Is he in love with Martha? No, at least not yet. But the potential is certainly there; the foundations for it are set up in his mind. It's going to cost him some illusions on the way, though.

It's been said that in S3 Martha doesn't get a romantic illusion; she gets the harsh reality. The same goes for the Doctor, I suspect. And it won't be easy for him.

What about Martha? What's she going through in all this? Initially, she's attracted to the Doctor, charmed by him, even if - or possibly /because/ - he's a little bit loopy.

Except... he effectively takes a massive dump on things by bringing up Rose. /That/ sets Martha feeling as if she's up against a memory - and that's not an easy fight to win.

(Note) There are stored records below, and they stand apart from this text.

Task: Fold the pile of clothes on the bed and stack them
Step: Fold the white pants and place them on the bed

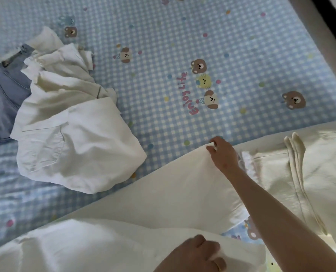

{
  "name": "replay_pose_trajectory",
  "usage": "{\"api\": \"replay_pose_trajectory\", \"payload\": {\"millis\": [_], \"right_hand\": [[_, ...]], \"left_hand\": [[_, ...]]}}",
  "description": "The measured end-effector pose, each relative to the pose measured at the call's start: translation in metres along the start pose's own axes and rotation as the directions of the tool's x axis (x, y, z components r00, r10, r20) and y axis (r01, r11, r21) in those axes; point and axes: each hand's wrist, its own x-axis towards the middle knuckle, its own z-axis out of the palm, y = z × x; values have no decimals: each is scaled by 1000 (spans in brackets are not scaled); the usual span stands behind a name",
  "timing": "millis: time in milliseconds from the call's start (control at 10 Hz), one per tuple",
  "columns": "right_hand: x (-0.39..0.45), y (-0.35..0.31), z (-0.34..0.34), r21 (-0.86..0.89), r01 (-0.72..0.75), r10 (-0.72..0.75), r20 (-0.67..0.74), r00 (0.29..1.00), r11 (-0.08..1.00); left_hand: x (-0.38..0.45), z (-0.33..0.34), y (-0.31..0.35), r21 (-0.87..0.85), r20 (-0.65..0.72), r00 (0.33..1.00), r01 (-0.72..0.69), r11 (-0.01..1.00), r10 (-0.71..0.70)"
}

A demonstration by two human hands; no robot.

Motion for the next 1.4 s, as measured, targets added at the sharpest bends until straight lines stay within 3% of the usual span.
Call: {"api": "replay_pose_trajectory", "payload": {"millis": [100,200,300,400,500,600,700,800,900,1000,1100,1200,1400], "right_hand": [[-24,0,-20,186,96,-100,11,995,978],[-72,20,-43,458,5,-123,228,966,889],[-119,47,-66,563,-226,-90,478,873,795],[-142,74,-71,510,-236,-26,455,890,827],[-152,85,-61,370,-95,-16,285,959,924],[-149,82,-47,108,52,-51,-17,999,993],[-134,72,-35,-140,101,-127,-192,973,985],[-127,67,-20,-323,120,-181,-167,969,939],[-128,77,-2,-393,149,-212,-123,969,907],[-125,85,5,-409,61,-148,-185,972,911],[-124,87,12,-448,6,-108,-202,973,894],[-131,86,10,-403,-51,-51,-237,970,914],[-137,69,14,-454,-116,-60,-355,933,883]], "left_hand": [[14,21,4,483,-573,816,412,773,-78],[19,-20,-7,386,-631,754,99,917,184],[35,-54,-27,196,-725,684,89,977,83],[63,-86,-53,-126,-732,661,110,986,-167],[88,-124,-78,-290,-728,598,173,941,-334],[115,-140,-96,-250,-794,506,235,939,-338],[137,-140,-116,-270,-845,393,272,924,-363],[157,-127,-137,-244,-810,438,353,903,-390],[167,-120,-150,-283,-816,413,327,902,-405],[172,-127,-150,-284,-813,432,293,913,-391],[163,-112,-147,-174,-861,395,362,916,-320],[125,-47,-147,-49,-947,264,443,895,-183],[-16,129,-172,-93,-956,196,505,858,-219]]}}
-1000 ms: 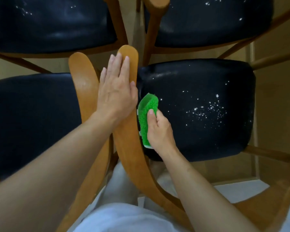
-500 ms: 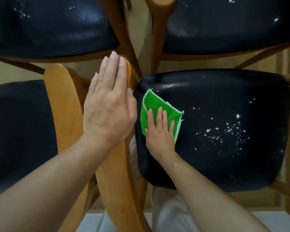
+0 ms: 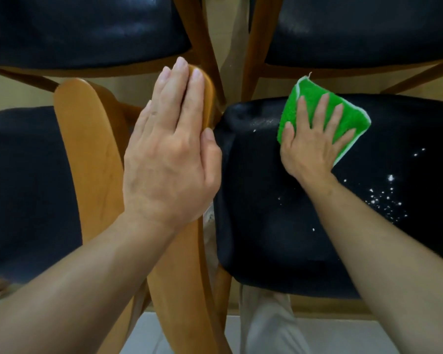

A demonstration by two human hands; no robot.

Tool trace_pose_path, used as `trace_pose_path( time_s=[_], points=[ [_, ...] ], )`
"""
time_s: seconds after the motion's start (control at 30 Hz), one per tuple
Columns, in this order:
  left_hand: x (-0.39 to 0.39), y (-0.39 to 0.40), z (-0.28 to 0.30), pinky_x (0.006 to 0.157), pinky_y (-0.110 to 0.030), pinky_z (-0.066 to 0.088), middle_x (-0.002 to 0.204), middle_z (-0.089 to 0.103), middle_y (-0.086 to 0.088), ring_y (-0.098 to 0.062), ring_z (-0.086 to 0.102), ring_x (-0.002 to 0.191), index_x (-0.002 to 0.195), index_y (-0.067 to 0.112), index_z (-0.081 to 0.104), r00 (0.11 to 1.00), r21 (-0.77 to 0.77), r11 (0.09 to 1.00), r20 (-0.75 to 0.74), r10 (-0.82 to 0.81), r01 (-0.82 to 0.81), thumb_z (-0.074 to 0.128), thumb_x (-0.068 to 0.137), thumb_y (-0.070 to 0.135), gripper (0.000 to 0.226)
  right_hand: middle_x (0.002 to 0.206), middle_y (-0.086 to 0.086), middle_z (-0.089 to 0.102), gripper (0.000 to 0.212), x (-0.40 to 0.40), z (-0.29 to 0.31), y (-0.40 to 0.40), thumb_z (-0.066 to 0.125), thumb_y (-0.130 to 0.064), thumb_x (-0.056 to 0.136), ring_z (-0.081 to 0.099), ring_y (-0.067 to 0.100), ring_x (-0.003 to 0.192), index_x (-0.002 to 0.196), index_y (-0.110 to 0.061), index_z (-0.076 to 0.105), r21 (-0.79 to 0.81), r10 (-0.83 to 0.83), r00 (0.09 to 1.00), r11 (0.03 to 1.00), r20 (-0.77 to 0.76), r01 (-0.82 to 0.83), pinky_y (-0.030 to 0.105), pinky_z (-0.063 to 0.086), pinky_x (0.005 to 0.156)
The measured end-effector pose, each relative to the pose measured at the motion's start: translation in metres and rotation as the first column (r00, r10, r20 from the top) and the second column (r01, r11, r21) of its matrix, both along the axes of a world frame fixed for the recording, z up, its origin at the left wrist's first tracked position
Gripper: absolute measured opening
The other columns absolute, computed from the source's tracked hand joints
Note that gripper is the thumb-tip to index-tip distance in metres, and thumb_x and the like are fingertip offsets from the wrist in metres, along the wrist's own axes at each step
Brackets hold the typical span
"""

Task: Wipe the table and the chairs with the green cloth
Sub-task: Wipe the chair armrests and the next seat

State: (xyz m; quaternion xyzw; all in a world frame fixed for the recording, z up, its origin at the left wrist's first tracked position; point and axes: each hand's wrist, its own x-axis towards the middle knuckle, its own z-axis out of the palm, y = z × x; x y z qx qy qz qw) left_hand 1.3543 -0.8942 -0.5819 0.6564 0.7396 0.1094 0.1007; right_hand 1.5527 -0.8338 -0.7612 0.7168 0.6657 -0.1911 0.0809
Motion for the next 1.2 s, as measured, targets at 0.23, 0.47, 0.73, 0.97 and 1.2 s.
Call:
trace_pose_path(
  time_s=[0.23,0.47,0.73,0.97,1.2],
  points=[
    [0.001,0.001,0.002,0.115,-0.037,0.023,0.156,0.028,-0.018,-0.027,0.023,0.144,0.148,0.001,0.029,0.999,-0.01,1.0,-0.038,-0.006,0.006,0.042,0.096,0.024,0.058,0.162,0.005,0.005,0.066,-0.05,0.013,-0.136,0.038,-0.051,0.091,0.009,0.04,0.146,0.151,-0.037,0.014,-0.066,0.399,0.914,0.912,-0.073,-0.404,0.075,0.001,0.104],
    [0.001,0.001,0.001,0.115,-0.033,0.019,0.155,0.029,-0.018,-0.026,0.022,0.144,0.148,0.001,0.029,0.999,-0.013,1.0,-0.044,-0.01,0.01,0.042,0.096,0.024,0.059,0.161,-0.004,0.011,0.067,-0.029,0.009,-0.118,0.03,-0.055,0.089,0.019,0.035,0.145,0.152,-0.035,0.019,-0.055,0.433,0.897,0.897,-0.095,-0.439,0.07,0.01,0.107],
    [0.003,0.002,0.002,0.115,-0.028,0.015,0.156,0.028,-0.017,-0.027,0.023,0.145,0.149,0.002,0.028,0.999,-0.03,1.0,-0.05,0.0,-0.002,0.043,0.096,0.024,0.059,0.162,0.008,-0.005,0.059,-0.072,0.004,0.011,0.024,-0.051,0.097,-0.014,0.051,0.141,0.152,-0.039,0.007,-0.088,-0.115,0.993,0.99,-0.021,0.113,0.082,-0.008,0.094],
    [0.003,0.002,0.004,0.113,-0.032,0.019,0.155,0.029,-0.017,-0.026,0.022,0.144,0.148,0.002,0.029,0.999,-0.047,0.999,-0.046,0.006,-0.009,0.043,0.096,0.025,0.059,0.161,-0.007,-0.016,0.059,-0.061,0.01,-0.042,0.022,-0.054,0.099,-0.019,0.034,0.145,0.148,-0.049,-0.01,-0.091,0.454,0.883,0.88,-0.12,-0.466,0.067,-0.016,0.105],
    [0.004,0.002,0.005,0.113,-0.031,0.018,0.155,0.029,-0.017,-0.026,0.023,0.144,0.148,0.002,0.029,0.999,-0.055,0.998,-0.039,0.005,-0.007,0.041,0.096,0.026,0.058,0.161,0.001,0.017,0.054,0.065,0.003,0.049,0.022,-0.048,0.099,0.008,0.03,0.148,0.151,-0.034,0.022,-0.034,-0.019,0.999,0.999,0.048,0.021,0.065,0.006,0.113]
  ],
)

/But/... Martha isn't in a perpetual fight with Rose's memory. It's an angsty element in her relationship with the Doctor, yes, but it's not the central element of the relationship. She deals, as she dealt with her parents' divorce.

There's an element of worry in the relationship, too - Martha's seen the Doctor in at least /three/ near-death situations to date (bloodsucked by the plasmavore, heart stopped by a Carrionite, electrocuted in a thunderstorm). For Martha, particularly, she /has/ to worry about this, from her compassion, from her experience as a medical student.

In Gridlock, Martha realises how little she knows, how out of her depth she is when it comes to the Doctor - and starts calling him on it at the end of the episode, asking for proper answers, which stands her on a more even setting with him.

What we're seeing here is Martha's journey, learning more about the Doctor, /understanding/ the Doctor, making mistakes along the way - and that understanding of him is the basis for her connection to him. The mistakes both of them make act as obstacles along the way.

In tLE, I think part of the reason Martha goes back inside is because she knows what the Doctor's up against, knows he may need help, can't leave him to face the Lazarus-monster. She may not be able to put what the Doctor means to her into words - not yet - but he means something that /matters/, something worth fighting for, something worth staying with.

Is it love? Perhaps. I'm not sure Martha herself understands quite what she feels for Ten - there's deep emotion buried here - but she /does/ understand that he matters to her, that she wants to stick by him, stay with him.

Where they go from here... we'll have to see.